Picking the Right Resolution to Design Your Customer Experience

The most critical and stressful part of customer experience design is the very beginning: do you take a broad, high-level view or a narrow, focused view of the customer journey? What if you’re too high level and the output is not actionable? What if it is so detailed and complicated that no one understands or uses it?

Getting the “resolution” – how general or detailed you will get – is critical.

There are three ways of approaching meaningful customer experience design. Below is a guide for choosing the best resolution for addressing your brand and business problem.

1. The Panorama: This is the broadest view of the customer experience and looks at the problem a customer is trying to solve in their life. Rather than focusing in on the mobile banking experience of a customer, which greatly narrows your effort, expand the perspective to see how the customer saves, invests, and spends money to accomplish major life goals (e.g., buying a house, saving for college, investing for retirement).

For example, in working with a leading music retailer, we mapped a musician’s relationship with music – starting with the moment they first fell in love with music, and including their first instrument, major influencers, current rituals, obstacles to playing, and the brands they use to feed their music passion. This helped us understand not only the love and passion musicians have for playing music, but also identified the needs, wants, and frustrations that musicians have. With this understanding, we were able to reposition the brand to appeal to a much broader set of musicians that drove new customer acquisition, increase loyalty, and set the company on a new growth trajectory.

When should you use the Panorama? It’s best when you need a full assessment and audit of the brand experience. Good to do every 3-5 years as course of habit, but also necessary when you are feeling strong competitive pressure and potential disruption.
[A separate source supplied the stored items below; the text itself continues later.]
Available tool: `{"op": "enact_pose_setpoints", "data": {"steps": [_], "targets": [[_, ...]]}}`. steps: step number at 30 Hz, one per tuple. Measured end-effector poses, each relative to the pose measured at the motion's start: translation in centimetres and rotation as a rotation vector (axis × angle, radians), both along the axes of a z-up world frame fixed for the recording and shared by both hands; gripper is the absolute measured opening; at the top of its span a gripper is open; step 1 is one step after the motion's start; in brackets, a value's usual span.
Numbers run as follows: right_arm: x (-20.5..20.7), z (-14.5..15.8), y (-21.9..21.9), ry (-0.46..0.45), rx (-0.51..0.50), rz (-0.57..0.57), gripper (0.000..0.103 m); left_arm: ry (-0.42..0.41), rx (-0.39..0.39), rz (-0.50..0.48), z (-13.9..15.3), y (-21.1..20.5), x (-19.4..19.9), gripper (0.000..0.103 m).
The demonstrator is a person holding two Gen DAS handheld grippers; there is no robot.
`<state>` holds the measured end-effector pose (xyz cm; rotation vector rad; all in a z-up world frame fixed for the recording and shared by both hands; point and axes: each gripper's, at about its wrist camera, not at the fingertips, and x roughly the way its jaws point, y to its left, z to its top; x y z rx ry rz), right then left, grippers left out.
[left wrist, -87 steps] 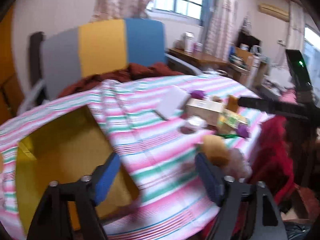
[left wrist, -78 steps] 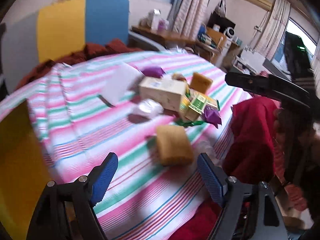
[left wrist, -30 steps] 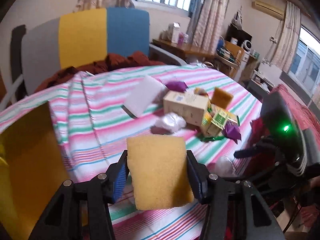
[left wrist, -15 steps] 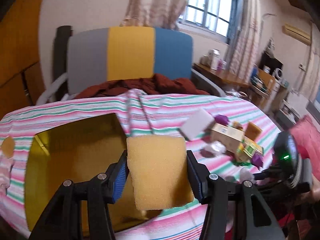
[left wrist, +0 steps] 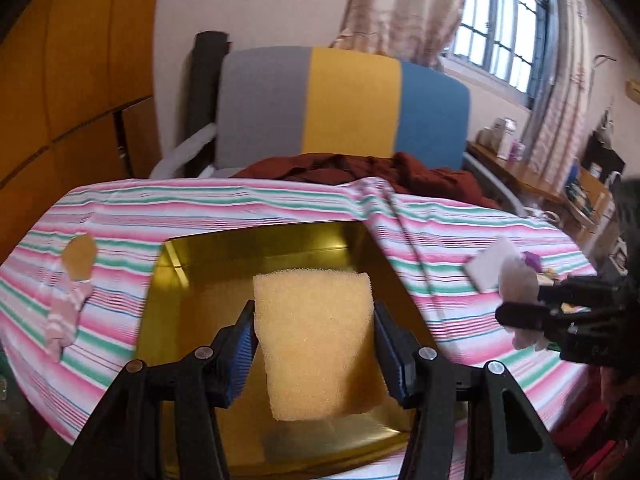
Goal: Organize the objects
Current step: 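Carry both items over the gold tray and open both tools to drop them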
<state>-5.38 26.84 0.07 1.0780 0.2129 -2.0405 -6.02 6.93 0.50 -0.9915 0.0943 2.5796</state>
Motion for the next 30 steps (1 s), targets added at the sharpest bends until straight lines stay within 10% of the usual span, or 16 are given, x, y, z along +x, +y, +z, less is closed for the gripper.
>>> {"op": "enact_pose_setpoints", "data": {"steps": [6,8,10,17,24,30], "targets": [[-0.8,1.7,-8.5,0.003,-0.086,0.059,0.042,-0.026,-0.064,0.074,-1.0,-3.1,-3.4,0.057],[-1.0,2.4,-10.8,0.019,-0.125,0.065,0.055,-0.044,-0.08,0.107,-1.3,-3.9,-4.0,0.065],[-0.8,3.0,-12.0,0.025,-0.142,0.058,0.09,-0.034,-0.089,0.129,-1.3,-4.5,-3.9,0.079],[1.4,4.2,-13.0,0.142,-0.142,0.063,0.102,-0.013,-0.085,0.182,-1.0,-5.9,-2.2,0.084],[5.0,5.2,-9.7,0.458,-0.166,-0.113,0.103,0.054,-0.067,0.222,0.7,-5.5,0.2,0.084],[4.0,3.3,-8.8,0.257,-0.159,-0.13,0.103,0.097,-0.077,0.282,1.4,-5.1,2.0,0.084]]}}
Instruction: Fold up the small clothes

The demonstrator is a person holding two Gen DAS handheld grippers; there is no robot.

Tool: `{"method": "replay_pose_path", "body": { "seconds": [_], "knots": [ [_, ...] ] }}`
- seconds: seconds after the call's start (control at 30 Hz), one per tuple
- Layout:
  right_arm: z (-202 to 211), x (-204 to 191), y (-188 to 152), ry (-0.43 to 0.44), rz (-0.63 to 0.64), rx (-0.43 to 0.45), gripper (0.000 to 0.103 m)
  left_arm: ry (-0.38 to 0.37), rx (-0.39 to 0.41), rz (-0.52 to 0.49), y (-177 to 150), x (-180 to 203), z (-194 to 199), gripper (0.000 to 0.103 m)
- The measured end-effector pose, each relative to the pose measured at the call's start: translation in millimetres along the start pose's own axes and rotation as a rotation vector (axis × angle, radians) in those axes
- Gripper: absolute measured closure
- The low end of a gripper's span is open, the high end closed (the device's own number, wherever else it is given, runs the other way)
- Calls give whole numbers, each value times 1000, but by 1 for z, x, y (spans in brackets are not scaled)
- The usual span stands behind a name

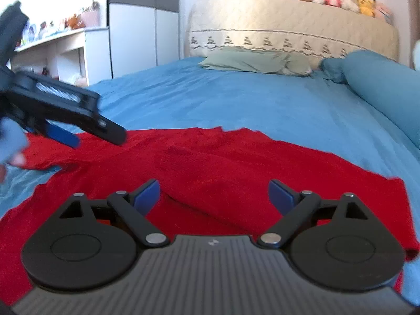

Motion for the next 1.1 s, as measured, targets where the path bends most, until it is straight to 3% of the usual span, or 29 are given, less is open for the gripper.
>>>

2. The Close-up. This is the narrowest view of the customer journey, typically focusing on a part of the customer experience that is under-performing, broken or undefined. By focusing on a specific portion of the customer journey, you can go into great detail regarding the problem a customer is trying to solve – and the employee experience that is required to deliver the solution.

For example, in working with an international fast casual restaurant, we identified that high demand for the product was resulting in long wait times and customer frustration with the drive-through experience. This was causing lower net promoter scores, fewer visits, drive-through abandonment, and lost sales. In this case, we narrowed our focus to just the drive-through and went really deep, understanding people’s motivations and mindset for choosing the drive-through and breaking down the experience all the way to how the drive-through was staffed, the devices and software used to take orders, the packaging, and more. As a result, the drive-through experience was redesigned, wait times reduced, net promoter scores rose, and sales increased.

When should you use the Close-up? When you are failing the customer during a specific portion of the experience. Can be highly targeted and fast.

3. The Combo. This is the most difficult, but potentially most fun view of the customer journey. Like a bird watcher, you need to have a full view of the customer journey – then focus in on the moments that matter most across the experience and design them to exceed customer expectations.

For example, in working with an international gaming and casino company wanting to reinvent the hotel experience on the Las Vegas strip, we mapped the hotel experience, looking for moments that really mattered most to our target customer. We then reinvented seemingly mundane moments to surprise and delight them and created signature moments to truly deliver the magic. The result was an award-winning hotel that exceeded growth expectations despite an economic downturn.

When should you use the Combo? This approach is best when designing a new experience or answering an innovation mandate, because you have the freedom to find the moments that matter most and can design from near scratch.

Getting the approach right is the difference between driving organizational alignment for a customer experience that drives growth, or yet another strategic document that collects dust as the organization fights over why customers are abandoning the brand for competitive offerings.